June Renew: Day 19
I need to stop ordering delivery. All the food tastes like nightmares to me. I don’t know if it has to do with my anosmia or what, but there’s a distinct foul taste that lingers toward the top of my palate. It’s like it travels from the back of my nasal cavity, right to the root of my tongue. It just tastes gross. It’s most pronounced when I drink soda. It’s putrid. It’s like acid grasping and gulping at me, yet I still reach for a can most days. Y’know, to cool down.
And I just don’t seem to realize it’s slowly killing me.
Jerks online who’ve conquered (or never had) any kind of food issues are quick to say things like, “Eat less, move more” in a relatively haughty manner. “Put down the fork” is another good one. Hell, I’ve said things like this, thinking I’ve gotten past my food issues. And yet no matter how far I think I’ve come, I still run back to the bad food every time I get a craving. But if I’m starting to be physically turned off by the bad foods, when is the day I shelve them for good?

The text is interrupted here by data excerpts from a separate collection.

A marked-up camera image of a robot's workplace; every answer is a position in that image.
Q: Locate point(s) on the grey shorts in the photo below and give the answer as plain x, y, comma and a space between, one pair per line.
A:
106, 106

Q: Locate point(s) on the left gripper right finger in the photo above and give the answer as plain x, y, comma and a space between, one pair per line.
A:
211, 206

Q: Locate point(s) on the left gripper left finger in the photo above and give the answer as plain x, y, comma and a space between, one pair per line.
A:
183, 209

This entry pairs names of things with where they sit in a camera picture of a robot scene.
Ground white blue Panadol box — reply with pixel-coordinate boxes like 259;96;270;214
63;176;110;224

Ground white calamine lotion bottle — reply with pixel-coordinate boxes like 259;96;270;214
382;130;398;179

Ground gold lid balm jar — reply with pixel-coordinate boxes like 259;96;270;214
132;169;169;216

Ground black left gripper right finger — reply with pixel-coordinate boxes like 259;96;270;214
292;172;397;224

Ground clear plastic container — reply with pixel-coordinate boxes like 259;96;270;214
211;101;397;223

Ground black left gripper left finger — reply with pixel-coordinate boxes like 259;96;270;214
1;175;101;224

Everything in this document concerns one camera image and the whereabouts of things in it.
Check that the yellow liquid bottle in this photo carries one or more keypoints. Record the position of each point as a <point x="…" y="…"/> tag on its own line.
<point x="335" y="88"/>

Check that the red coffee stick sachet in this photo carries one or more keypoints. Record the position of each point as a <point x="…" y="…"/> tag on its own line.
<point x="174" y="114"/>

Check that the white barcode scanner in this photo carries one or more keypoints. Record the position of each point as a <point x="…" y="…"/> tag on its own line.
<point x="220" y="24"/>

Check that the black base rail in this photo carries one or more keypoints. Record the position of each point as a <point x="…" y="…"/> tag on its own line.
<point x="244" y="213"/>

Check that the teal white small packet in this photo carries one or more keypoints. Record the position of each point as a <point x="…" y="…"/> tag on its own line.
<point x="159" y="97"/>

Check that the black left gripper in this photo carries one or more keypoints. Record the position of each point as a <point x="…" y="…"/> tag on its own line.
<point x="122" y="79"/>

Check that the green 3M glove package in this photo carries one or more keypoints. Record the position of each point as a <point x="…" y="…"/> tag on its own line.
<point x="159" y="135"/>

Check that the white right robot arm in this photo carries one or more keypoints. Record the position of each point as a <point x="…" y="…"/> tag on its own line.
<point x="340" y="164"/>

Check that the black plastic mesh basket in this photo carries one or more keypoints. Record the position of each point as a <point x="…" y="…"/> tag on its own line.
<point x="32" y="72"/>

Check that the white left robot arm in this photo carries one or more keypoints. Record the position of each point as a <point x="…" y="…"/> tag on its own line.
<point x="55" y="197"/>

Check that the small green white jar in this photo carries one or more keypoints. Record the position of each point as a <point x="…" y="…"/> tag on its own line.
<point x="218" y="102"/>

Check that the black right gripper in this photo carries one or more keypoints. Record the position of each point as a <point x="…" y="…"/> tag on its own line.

I can safely say I’ll never pick up another cigarette. That addiction is dead and buried. And I can safely say I’ll never eat specifically McDonald’s ever again. I heard a grotesque report about it, which I don’t know if it’s true or not, but the thought of it disgusted me so much that I can never even think about eating it ever again. Same with Wendy’s. I had a chicken sandwich a few months back that was so nauseating that I’ll never feel the need to go back. And I’m just wondering when that same option is finally 86’d off the rest of my menu.
I’ve swallowed a lot of shit in my life. I’ve let a lot of people trample all over me and my feelings for far too long. And I don’t need to take that out on my temple anymore. I only get one body, it does me no good to keep demolishing it with crap over and over again. So maybe whatever light switch came on for smoking and McDonald’s, maybe it’s coming for the rest of it now. I’m no Gordon Ramsay, but I’ll take what I can get. Bon Appetit, to your health.